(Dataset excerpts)
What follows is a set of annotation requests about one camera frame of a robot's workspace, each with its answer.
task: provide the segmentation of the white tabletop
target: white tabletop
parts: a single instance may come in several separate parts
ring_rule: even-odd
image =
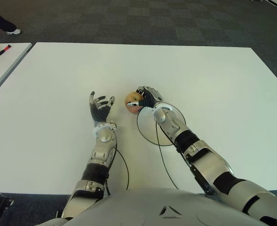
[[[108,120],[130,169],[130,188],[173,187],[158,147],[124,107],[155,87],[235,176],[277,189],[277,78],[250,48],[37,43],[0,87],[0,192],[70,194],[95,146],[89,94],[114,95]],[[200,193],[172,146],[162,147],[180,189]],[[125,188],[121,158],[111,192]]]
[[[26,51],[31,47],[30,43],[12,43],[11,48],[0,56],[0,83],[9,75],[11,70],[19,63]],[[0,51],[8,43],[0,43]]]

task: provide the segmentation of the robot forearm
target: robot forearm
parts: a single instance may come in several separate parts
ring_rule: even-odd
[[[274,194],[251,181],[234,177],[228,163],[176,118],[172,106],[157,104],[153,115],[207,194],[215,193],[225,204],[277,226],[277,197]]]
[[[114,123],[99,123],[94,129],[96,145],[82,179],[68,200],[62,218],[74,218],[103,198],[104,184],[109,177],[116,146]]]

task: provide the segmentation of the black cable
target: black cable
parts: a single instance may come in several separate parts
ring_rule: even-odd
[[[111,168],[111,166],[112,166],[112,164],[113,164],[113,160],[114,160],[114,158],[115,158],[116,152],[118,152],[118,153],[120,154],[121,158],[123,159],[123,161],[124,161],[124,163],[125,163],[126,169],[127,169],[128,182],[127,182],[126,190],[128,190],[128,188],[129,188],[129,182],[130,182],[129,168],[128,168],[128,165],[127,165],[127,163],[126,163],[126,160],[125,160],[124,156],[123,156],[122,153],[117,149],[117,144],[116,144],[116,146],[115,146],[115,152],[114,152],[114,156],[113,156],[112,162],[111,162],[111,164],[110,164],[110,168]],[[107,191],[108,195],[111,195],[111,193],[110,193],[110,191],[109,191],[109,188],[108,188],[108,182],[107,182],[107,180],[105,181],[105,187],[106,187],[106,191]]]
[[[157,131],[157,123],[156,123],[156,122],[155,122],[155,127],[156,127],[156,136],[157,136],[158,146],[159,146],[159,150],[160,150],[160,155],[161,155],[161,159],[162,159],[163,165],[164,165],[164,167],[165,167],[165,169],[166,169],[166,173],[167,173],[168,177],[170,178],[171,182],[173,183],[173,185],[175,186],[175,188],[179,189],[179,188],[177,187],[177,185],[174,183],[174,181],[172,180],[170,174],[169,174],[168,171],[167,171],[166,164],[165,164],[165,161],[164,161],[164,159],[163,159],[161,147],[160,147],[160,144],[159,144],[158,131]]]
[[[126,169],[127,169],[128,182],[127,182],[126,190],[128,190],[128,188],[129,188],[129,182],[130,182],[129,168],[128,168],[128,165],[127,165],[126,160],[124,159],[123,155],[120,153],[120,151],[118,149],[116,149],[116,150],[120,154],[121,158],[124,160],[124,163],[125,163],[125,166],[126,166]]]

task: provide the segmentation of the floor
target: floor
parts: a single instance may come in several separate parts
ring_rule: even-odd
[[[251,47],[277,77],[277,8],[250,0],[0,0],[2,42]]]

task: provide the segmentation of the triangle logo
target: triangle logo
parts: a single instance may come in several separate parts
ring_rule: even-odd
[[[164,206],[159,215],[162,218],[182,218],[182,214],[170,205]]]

--

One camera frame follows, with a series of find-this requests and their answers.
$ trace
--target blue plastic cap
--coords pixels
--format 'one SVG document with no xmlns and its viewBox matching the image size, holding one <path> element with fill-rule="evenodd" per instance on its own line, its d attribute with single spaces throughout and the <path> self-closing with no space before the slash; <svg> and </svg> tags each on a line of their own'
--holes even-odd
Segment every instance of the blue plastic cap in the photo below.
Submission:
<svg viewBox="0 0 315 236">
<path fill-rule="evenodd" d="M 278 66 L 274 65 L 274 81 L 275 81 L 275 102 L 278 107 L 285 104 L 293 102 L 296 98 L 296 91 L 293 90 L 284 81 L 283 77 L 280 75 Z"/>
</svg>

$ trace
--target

...

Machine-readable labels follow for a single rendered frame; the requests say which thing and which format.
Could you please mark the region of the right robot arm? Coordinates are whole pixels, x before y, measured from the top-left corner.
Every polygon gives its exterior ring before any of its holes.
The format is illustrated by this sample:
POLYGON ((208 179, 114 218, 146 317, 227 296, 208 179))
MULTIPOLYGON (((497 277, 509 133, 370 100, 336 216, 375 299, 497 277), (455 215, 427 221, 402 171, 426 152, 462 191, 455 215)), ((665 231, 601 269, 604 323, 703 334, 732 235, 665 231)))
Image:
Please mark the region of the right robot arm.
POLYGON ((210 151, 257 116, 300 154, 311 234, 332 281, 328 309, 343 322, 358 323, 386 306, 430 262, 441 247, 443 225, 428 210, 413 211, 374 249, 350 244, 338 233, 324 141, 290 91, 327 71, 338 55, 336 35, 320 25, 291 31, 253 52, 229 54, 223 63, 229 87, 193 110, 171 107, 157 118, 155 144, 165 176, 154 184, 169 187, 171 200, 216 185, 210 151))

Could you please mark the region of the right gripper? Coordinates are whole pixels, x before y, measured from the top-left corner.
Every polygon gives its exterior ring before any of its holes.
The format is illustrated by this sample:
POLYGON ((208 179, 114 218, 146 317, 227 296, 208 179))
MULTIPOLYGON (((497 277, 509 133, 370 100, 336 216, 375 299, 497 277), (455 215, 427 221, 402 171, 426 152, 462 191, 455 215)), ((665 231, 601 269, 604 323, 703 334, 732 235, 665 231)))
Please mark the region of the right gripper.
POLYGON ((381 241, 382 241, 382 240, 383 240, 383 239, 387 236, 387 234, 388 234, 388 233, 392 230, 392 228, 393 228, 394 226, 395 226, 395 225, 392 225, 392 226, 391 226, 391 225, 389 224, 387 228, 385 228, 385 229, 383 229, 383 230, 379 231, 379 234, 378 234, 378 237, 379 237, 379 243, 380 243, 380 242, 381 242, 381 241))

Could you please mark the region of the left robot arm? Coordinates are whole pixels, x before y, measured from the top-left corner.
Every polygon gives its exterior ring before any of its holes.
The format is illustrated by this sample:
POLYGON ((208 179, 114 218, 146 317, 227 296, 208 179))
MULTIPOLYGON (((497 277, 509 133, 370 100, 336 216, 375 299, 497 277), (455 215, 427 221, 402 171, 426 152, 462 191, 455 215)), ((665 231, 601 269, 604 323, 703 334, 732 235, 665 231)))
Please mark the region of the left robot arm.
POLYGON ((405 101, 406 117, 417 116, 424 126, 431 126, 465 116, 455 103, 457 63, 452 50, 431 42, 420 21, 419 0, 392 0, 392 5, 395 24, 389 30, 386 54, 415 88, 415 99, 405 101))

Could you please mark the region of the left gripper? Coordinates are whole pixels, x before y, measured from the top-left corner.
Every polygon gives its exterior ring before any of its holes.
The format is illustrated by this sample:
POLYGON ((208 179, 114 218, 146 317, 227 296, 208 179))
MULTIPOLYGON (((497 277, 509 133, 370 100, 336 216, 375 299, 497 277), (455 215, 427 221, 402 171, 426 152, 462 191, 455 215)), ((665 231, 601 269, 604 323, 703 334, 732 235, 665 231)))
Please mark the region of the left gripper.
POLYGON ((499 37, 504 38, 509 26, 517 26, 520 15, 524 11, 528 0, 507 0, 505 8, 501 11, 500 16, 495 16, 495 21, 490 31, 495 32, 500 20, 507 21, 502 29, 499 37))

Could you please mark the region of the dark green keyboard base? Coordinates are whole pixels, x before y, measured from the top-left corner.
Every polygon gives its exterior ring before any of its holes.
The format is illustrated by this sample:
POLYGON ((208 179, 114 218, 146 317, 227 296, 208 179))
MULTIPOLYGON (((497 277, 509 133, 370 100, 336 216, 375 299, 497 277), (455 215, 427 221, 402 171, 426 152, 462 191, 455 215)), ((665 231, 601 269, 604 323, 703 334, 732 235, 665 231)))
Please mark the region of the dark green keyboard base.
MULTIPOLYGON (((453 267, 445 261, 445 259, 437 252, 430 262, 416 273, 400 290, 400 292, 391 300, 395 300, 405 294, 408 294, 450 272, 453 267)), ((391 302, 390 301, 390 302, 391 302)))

■ WHAT YOU NEED TO DO
Using the records, find the number of lines in which the string "measured" occurs. Reply with that number alone.

■ ANSWER AREA
5